Data excerpts:
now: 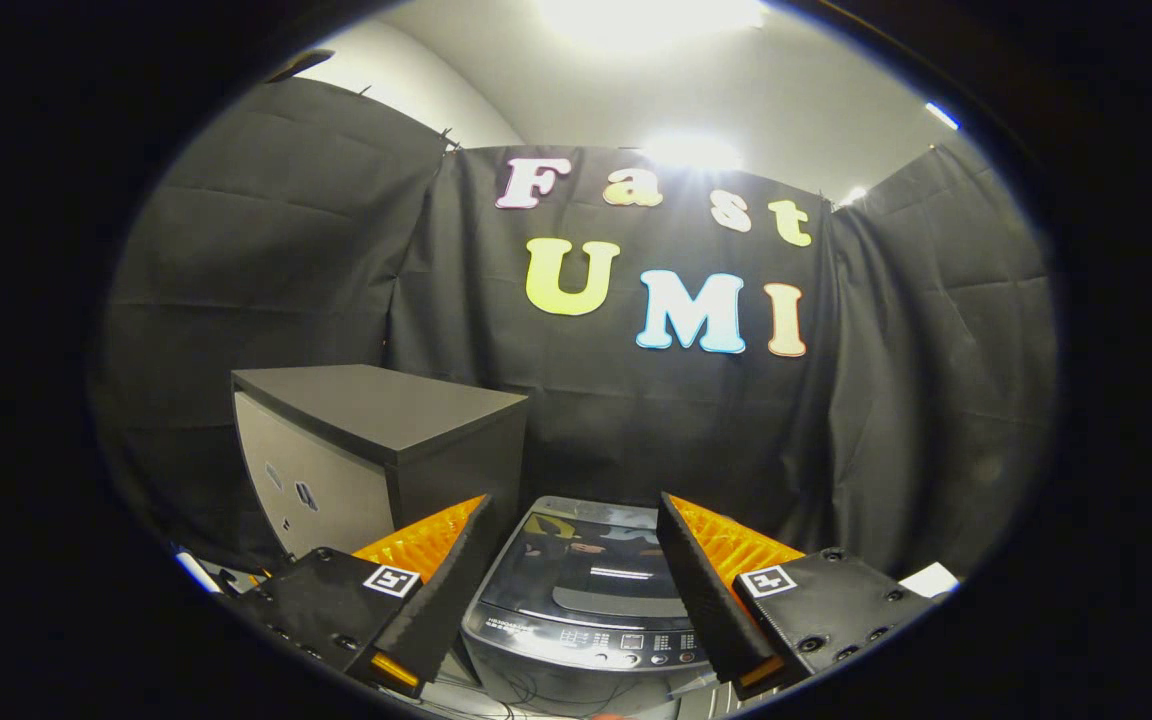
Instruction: Put the clothes into the washing machine and then close the washing machine lid.
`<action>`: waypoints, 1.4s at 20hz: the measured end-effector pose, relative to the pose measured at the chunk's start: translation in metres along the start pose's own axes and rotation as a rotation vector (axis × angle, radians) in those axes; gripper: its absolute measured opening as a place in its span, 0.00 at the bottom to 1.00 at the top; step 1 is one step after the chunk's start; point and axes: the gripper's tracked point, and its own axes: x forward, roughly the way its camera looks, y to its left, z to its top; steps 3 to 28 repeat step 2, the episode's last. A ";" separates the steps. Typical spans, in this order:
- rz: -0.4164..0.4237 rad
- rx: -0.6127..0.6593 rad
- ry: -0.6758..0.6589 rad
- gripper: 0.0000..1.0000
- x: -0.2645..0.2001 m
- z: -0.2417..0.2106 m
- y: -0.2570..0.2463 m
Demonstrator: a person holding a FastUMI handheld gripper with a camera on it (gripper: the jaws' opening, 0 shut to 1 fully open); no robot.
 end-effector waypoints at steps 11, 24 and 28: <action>-0.010 0.018 -0.004 1.00 0.000 0.001 0.001; -0.010 0.018 -0.004 1.00 0.000 0.001 0.001; -0.010 0.018 -0.004 1.00 0.000 0.001 0.001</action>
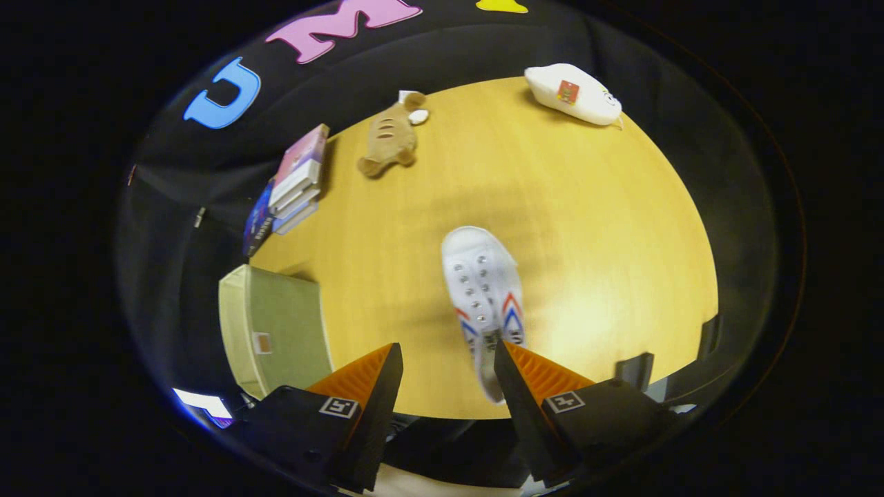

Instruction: Open the storage box then place both shoes into the box .Put the left shoe in first, then the right shoe, with the right side of both shoes facing outward in a uniform manner.

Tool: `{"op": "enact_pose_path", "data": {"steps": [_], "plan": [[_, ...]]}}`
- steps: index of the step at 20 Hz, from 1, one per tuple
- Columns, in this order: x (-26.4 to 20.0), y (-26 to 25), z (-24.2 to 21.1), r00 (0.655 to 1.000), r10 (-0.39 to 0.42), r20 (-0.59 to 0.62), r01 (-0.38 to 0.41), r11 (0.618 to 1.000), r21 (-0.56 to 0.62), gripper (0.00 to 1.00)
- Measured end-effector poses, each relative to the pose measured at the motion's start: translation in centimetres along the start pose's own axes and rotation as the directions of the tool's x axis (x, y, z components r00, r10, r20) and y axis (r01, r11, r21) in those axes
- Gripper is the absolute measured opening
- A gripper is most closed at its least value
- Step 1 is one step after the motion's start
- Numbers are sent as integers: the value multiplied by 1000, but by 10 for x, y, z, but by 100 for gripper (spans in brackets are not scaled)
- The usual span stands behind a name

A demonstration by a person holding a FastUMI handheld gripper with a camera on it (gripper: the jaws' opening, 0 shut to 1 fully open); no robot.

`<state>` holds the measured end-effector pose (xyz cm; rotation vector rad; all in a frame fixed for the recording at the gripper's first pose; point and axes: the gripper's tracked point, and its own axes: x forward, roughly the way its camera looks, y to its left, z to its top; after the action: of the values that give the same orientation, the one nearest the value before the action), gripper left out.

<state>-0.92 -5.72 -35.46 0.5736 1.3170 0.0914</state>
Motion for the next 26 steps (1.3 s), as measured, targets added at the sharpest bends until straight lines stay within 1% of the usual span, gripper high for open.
{"op": "enact_pose_path", "data": {"steps": [1, 2, 5, 11, 13, 15, 16, 17, 18, 20, 21, 22, 23, 26], "plan": [[8, -14, -1, 1000, -28, -14, 28, 1000, -14, 82], [16, -22, 0, 999, -37, -29, 37, 999, -17, 83], [42, -36, 3, 996, -45, -71, 43, 999, -21, 83], [73, -32, 1, 990, -25, -135, 14, 997, -78, 83], [81, -32, -1, 989, -34, -142, 18, 993, -116, 82], [89, -30, -3, 988, -34, -150, 12, 990, -144, 81], [92, -27, -4, 987, -20, -160, -4, 989, -148, 79], [95, -28, -6, 985, -28, -169, 2, 989, -151, 69], [93, -32, -3, 984, -55, -167, 28, 987, -157, 59], [92, -36, -4, 982, -67, -176, 37, 985, -171, 40], [91, -37, -2, 983, -67, -172, 41, 988, -151, 23], [90, -34, -3, 984, -50, -171, 32, 993, -112, 16], [87, -31, -5, 984, -30, -173, 17, 997, -81, 11], [74, -25, -11, 988, -9, -152, 4, 999, -33, 11]]}}
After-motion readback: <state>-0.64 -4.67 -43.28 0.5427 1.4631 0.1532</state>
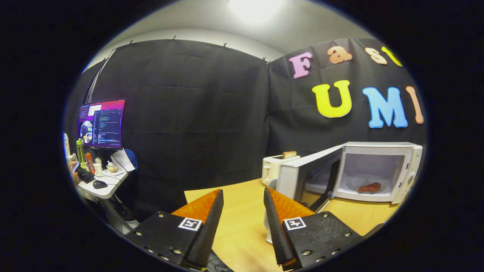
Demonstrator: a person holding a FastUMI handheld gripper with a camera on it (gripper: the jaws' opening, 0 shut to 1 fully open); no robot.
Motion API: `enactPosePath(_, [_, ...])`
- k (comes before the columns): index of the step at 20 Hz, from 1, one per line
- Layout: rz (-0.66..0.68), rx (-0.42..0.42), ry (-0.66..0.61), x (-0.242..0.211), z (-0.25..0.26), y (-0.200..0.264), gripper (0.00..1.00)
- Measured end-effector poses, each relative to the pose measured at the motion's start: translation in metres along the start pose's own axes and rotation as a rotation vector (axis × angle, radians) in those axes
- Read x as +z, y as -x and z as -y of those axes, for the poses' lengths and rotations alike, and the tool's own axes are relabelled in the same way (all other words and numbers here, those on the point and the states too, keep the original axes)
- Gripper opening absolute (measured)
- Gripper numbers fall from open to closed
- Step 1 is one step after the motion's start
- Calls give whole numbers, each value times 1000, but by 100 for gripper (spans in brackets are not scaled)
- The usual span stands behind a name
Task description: Open the microwave, put the food inside, and close the microwave door.
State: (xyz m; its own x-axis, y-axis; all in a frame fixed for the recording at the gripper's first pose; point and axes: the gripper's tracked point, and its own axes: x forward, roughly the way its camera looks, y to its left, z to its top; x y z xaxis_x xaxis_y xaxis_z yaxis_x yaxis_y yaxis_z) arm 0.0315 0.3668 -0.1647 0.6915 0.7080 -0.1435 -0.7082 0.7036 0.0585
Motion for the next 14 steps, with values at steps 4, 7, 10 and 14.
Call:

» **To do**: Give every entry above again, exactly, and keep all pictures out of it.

» **Output below**:
now: 
Instruction: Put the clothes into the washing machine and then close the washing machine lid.
`<action>`: waypoints, 1.4s at 20hz: the measured end-effector pose, relative to the pose measured at the chunk's start: translation in metres along the start pose's own axes and rotation as a rotation vector (axis × angle, radians) in those axes; gripper: its absolute measured opening as a place in its span, 0.00 at the bottom to 1.00 at the top; step 1 is one step after the chunk's start; point and axes: the gripper's tracked point, and its own axes: x forward, roughly the way its camera looks, y to its left, z to its top; steps 3 to 28 repeat step 2, the episode's last. A ";" separates the steps. Typical spans, in this order:
- rz: -0.4164..0.4237 rad
- rx: -0.6127..0.6593 rad
- ry: -0.6758..0.6589 rad
- gripper: 0.0000..1.0000
- x: -0.2645..0.2001 m
- z: -0.2417..0.2106 m
- y: -0.2570..0.2463 m
Demonstrator: a person holding a FastUMI handheld gripper with a camera on it (gripper: the jaws' opening, 0 shut to 1 fully open); no robot.
 end-effector waypoints at steps 11, 24 and 28: <action>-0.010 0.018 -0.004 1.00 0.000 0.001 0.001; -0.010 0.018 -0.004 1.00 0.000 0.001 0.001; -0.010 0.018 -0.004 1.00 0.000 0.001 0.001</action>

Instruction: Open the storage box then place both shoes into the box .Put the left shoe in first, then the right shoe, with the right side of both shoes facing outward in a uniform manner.

Tool: `{"op": "enact_pose_path", "data": {"steps": [_], "plan": [[_, ...]]}}`
- steps: index of the step at 20 Hz, from 1, one per tuple
- Columns, in this order: x (-26.4 to 20.0), y (-26 to 25), z (-24.2 to 21.1), r00 (0.655 to 1.000), r10 (-0.39 to 0.42), r20 (-0.59 to 0.62), r01 (-0.38 to 0.41), r11 (0.618 to 1.000), r21 (-0.56 to 0.62), gripper (0.00 to 1.00)
- Measured end-effector poses, each relative to the pose measured at the motion's start: translation in centimetres along the start pose's own axes and rotation as the directions of the tool's x axis (x, y, z components r00, r10, r20) and y axis (r01, r11, r21) in those axes
- Gripper is the absolute measured opening
- A gripper is most closed at its least value
- Step 1 is one step after the motion's start
- Numbers are sent as integers: the value multiplied by 1000, but by 10 for x, y, z, but by 100 for gripper (spans in brackets are not scaled)
- The usual span stands behind a name

A demonstration by a person holding a FastUMI handheld gripper with a camera on it (gripper: the jaws' opening, 0 shut to 1 fully open); no robot.

`<state>` holds the measured end-effector pose (xyz cm; rotation vector rad; all in a frame fixed for the recording at the gripper's first pose; point and axes: the gripper's tracked point, and its own axes: x forward, roughly the way its camera looks, y to its left, z to its top; after the action: of the values that give the same orientation, the one nearest the value before the action), gripper left out.

<state>-0.92 -5.72 -35.46 0.5736 1.3170 0.0914</state>
Motion for the next 26 steps (1.3 s), as measured, targets added at the sharpest bends until straight lines stay within 1% of the usual span, gripper high for open.
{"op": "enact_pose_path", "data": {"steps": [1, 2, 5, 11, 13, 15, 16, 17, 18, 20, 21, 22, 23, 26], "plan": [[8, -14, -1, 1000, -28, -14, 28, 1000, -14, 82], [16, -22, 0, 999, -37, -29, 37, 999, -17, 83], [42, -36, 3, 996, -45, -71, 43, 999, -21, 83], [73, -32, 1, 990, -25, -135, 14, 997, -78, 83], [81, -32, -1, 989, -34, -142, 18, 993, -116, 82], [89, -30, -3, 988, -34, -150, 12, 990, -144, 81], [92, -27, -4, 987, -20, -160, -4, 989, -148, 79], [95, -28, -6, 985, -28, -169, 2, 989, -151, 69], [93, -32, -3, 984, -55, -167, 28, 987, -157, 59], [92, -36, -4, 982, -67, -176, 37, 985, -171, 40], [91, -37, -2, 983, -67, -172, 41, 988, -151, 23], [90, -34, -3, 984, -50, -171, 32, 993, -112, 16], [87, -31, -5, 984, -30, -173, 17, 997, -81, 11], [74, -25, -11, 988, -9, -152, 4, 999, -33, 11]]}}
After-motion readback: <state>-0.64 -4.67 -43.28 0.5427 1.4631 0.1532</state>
Demonstrator: a person holding a FastUMI handheld gripper with a camera on it (gripper: the jaws' opening, 0 shut to 1 fully open); no robot.
Motion API: `enactPosePath(_, [_, ...])`
- k (comes before the columns): index of the step at 20 Hz, from 1, one per line
- Layout: rz (-0.66..0.68), rx (-0.42..0.42), ry (-0.66..0.61), x (-0.242..0.211), z (-0.25..0.26), y (-0.200..0.264), gripper (0.00..1.00)
- Measured end-effector poses, each relative to the pose measured at the motion's start: translation in metres along the start pose's own axes and rotation as a rotation vector (axis × angle, radians) in those axes
- Read x as +z, y as -x and z as -y of those axes, for the poses' lengths and rotations alike, and the tool's own axes are relabelled in the same way (all other words and numbers here, those on the point and the states too, keep the original axes)
- Gripper opening absolute (measured)
- Gripper numbers fall from open to closed
- Step 1 is one step after the motion's start
- Calls give whole numbers, each value times 1000, but by 100 for gripper (spans in brackets are not scaled)
- The usual span stands behind a name
Task description: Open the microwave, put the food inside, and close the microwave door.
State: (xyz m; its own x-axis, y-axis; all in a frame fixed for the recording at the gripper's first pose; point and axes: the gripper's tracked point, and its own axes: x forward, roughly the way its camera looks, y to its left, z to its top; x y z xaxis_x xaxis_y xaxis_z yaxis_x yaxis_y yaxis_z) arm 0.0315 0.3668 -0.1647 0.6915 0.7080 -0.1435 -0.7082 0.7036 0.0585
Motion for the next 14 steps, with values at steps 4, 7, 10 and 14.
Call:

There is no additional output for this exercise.